I stand corrected on my last post, I was able to recover some data so apparently encrypting the device and wiping is not as safe as some might think.
Click to expand...
Click to collapse
Yes, but unless you're someone very very very important and the guys at the repair shop know that, none of them will even care to go that far to recover data from your device.
nitrousĀ² said:
You know what I'm more interested in? You are from Germany, right? How did you get a repair under warranty with triggered KNOX? I'm also from Germany and from past experience Samsung's repair partners (W-Support, DAT Repair usw.) are the biggest douchebags imaginable. They never did care why I sent in a device. As soon as thy saw KNOX being triggered, they simply denied any repair under warranty even if completely unrelated to KNOX or software issues.

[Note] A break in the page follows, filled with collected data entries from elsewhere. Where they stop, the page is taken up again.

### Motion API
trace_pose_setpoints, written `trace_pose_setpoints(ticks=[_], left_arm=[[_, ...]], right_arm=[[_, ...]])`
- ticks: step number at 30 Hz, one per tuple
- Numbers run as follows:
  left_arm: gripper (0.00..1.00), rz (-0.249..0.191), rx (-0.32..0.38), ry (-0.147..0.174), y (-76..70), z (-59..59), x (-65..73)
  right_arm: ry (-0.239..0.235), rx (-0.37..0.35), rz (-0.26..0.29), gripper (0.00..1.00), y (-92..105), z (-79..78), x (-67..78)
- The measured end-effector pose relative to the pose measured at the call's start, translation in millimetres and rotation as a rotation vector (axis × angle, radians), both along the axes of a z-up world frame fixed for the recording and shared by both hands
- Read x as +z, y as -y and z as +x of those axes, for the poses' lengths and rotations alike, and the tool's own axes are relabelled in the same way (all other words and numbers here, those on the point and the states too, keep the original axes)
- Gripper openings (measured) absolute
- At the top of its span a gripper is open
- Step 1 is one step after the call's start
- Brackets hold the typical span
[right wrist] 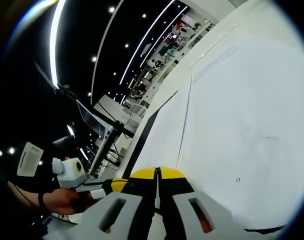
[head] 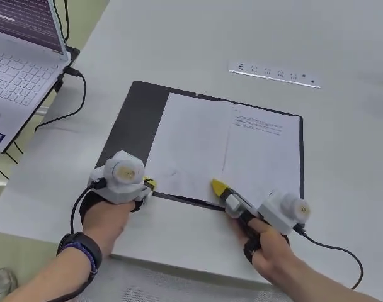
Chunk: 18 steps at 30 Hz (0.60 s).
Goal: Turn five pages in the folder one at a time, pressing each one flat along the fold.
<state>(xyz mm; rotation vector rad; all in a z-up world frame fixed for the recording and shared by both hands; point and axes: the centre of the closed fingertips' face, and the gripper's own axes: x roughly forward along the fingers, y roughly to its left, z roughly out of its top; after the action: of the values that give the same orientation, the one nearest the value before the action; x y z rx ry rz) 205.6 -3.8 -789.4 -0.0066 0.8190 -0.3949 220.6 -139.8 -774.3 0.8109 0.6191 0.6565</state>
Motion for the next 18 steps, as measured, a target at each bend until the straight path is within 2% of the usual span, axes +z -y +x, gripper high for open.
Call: trace_pose_setpoints(ticks=[6, 18], left_arm=[[0.00, 0.000, -0.006, 0.002, -0.1, 0.2, -0.6], [0.00, 0.001, -0.013, -0.003, -0.2, 0.0, -1.7]], right_arm=[[-0.025, -0.030, 0.009, 0.00, 1.4, -0.9, -1.2], [-0.040, -0.023, -0.011, 0.00, 0.1, -8.1, -4.3]])
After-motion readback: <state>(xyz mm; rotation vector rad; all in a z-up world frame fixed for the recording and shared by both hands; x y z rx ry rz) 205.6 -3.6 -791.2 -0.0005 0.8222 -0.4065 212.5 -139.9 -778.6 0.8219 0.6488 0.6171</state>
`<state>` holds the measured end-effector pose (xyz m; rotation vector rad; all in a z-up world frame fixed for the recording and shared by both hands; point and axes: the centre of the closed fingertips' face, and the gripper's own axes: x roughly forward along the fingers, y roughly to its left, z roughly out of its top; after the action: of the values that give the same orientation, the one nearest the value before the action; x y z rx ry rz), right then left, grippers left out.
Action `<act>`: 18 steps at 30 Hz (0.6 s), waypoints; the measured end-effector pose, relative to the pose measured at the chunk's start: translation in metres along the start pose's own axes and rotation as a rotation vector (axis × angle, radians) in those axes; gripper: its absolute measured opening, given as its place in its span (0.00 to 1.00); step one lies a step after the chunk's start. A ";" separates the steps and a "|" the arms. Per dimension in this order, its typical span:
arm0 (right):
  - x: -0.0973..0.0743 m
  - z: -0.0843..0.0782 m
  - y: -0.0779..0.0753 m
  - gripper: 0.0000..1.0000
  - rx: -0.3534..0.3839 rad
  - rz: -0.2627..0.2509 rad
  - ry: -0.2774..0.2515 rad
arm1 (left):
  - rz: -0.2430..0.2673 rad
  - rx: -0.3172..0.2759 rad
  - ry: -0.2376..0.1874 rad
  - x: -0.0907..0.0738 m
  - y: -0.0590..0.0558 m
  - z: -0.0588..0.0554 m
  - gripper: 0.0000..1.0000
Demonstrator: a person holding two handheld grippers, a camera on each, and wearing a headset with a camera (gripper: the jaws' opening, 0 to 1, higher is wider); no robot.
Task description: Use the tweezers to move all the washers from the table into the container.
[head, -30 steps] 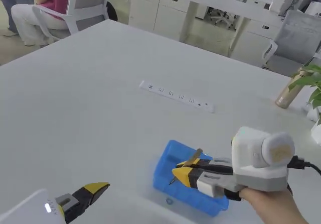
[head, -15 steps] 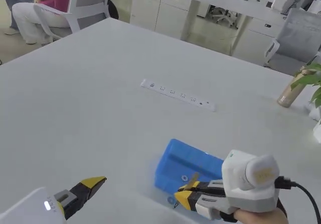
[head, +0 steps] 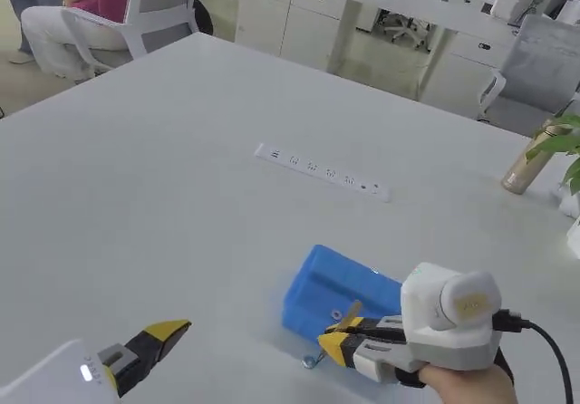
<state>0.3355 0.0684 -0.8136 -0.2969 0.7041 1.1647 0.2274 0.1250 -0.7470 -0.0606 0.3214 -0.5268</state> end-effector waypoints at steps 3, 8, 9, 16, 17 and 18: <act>0.002 0.002 0.004 0.03 -0.001 0.009 -0.001 | 0.000 0.001 0.004 0.000 0.000 -0.001 0.90; 0.005 0.002 0.008 0.04 0.003 0.020 0.010 | -0.005 -0.001 0.009 0.000 -0.001 -0.002 0.89; 0.006 0.001 0.007 0.04 0.001 0.019 0.015 | -0.005 0.000 0.011 0.000 -0.001 -0.002 0.89; 0.006 -0.002 0.007 0.04 -0.003 0.015 0.020 | -0.009 0.003 0.017 0.000 -0.001 -0.003 0.88; 0.006 -0.002 0.006 0.04 0.000 0.019 0.021 | -0.009 0.004 0.019 0.000 -0.001 -0.003 0.88; 0.006 -0.002 0.006 0.04 -0.002 0.021 0.021 | -0.010 0.005 0.019 0.000 -0.001 -0.003 0.88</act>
<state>0.3303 0.0744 -0.8185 -0.3043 0.7256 1.1836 0.2260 0.1236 -0.7501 -0.0529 0.3381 -0.5379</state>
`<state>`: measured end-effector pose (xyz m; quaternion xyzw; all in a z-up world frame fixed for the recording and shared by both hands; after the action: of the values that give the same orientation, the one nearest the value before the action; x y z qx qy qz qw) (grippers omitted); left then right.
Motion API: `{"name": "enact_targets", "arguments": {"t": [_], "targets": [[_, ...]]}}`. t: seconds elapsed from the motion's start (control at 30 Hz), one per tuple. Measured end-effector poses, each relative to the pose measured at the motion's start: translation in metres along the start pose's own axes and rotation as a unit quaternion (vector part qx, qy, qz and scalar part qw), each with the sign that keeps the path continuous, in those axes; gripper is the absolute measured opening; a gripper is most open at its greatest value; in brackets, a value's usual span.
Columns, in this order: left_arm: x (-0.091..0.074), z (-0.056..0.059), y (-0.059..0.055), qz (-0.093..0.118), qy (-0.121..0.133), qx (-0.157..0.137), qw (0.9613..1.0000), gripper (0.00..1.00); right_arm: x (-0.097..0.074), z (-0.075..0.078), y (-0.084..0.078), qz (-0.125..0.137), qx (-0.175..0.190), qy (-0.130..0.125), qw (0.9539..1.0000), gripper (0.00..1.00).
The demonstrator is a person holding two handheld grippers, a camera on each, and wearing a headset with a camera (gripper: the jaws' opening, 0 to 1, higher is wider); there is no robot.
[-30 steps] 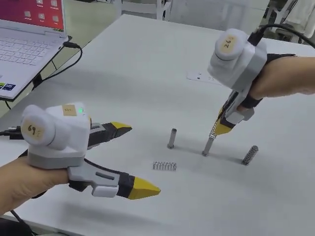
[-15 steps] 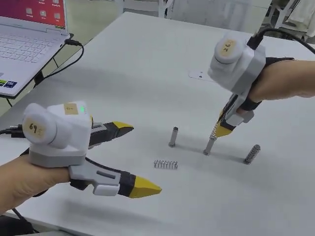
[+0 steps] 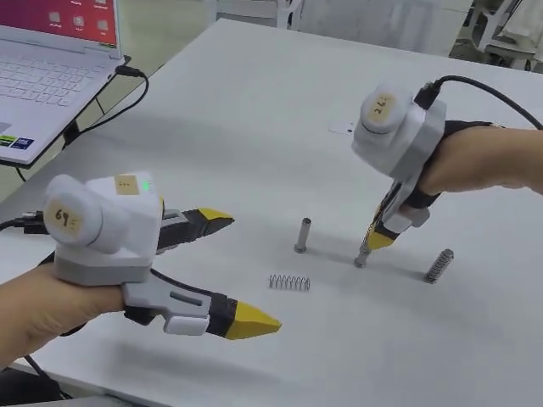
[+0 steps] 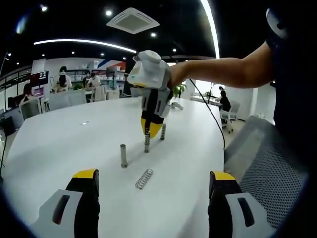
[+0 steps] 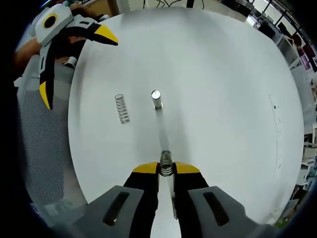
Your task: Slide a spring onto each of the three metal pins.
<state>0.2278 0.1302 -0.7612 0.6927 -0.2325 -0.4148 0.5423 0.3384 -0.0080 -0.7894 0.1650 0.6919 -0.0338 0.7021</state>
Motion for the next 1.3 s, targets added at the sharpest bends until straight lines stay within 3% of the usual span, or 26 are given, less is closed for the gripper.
{"name": "enact_targets", "arguments": {"t": [0.53, 1.3], "targets": [[-0.001, 0.001, 0.000, -0.002, -0.001, 0.000, 1.0000, 0.88, 0.017, -0.003, -0.005, -0.007, 0.009, 0.000, 0.9999, 0.09], [0.000, 0.004, 0.001, -0.004, -0.004, 0.000, 1.0000, 0.87, 0.014, 0.001, -0.007, 0.007, 0.005, 0.001, 1.0000, 0.16]]}}
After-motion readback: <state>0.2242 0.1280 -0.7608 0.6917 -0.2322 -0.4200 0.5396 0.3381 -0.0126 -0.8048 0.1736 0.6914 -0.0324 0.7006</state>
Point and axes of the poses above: the centre of the closed fingertips' face, and the gripper's own axes: x roughly forward along the fingers, z roughly to its right, y roughly out of its top, the point moved 3 cm from there along -x, roughly backward along the fingers, and after that the axes turned 9 degrees about x, right-handed, at the moved point
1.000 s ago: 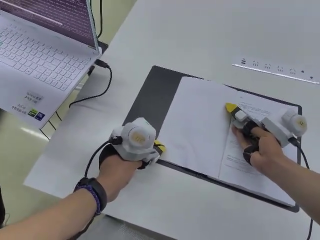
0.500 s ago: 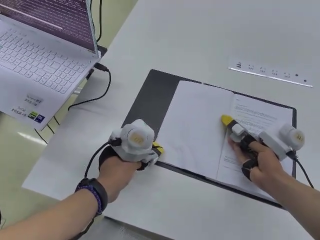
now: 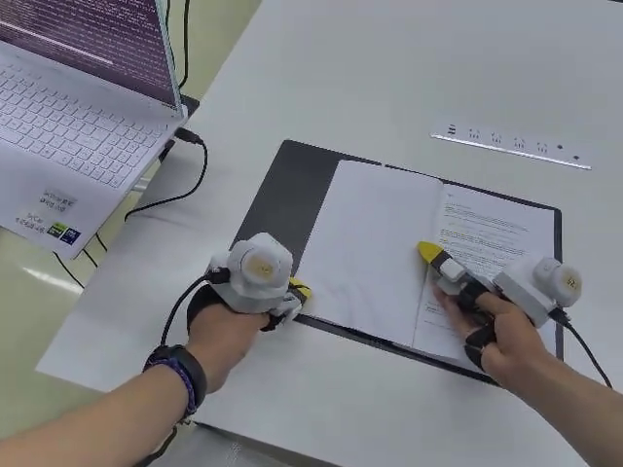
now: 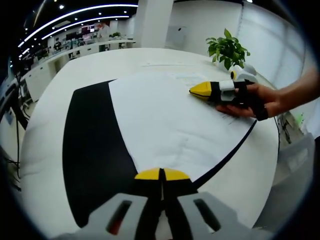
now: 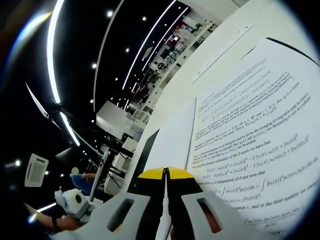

Yes, but unless you're someone very very very important and the guys at the repair shop know that, none of them will even care to go that far to recover data from your device.
Click to expand...
Click to collapse
To answer you question in regards to warranty: It depends on your carrier as well as the nature of your subscription. In my case it's a company subscription which allows for quick swap at a location of your chosing. Basically they come to your company with a refurb and hand it over to you in exchange for your old (broken) device. At this point no questions are asked. I don't know what is going to happen as soon as they check the device at the service center. I've done similar swaps with KNOX tripped devices in the past with different carries. My feeling is that corporate customers get more "leniency" when it comes to device repairs.. go figure.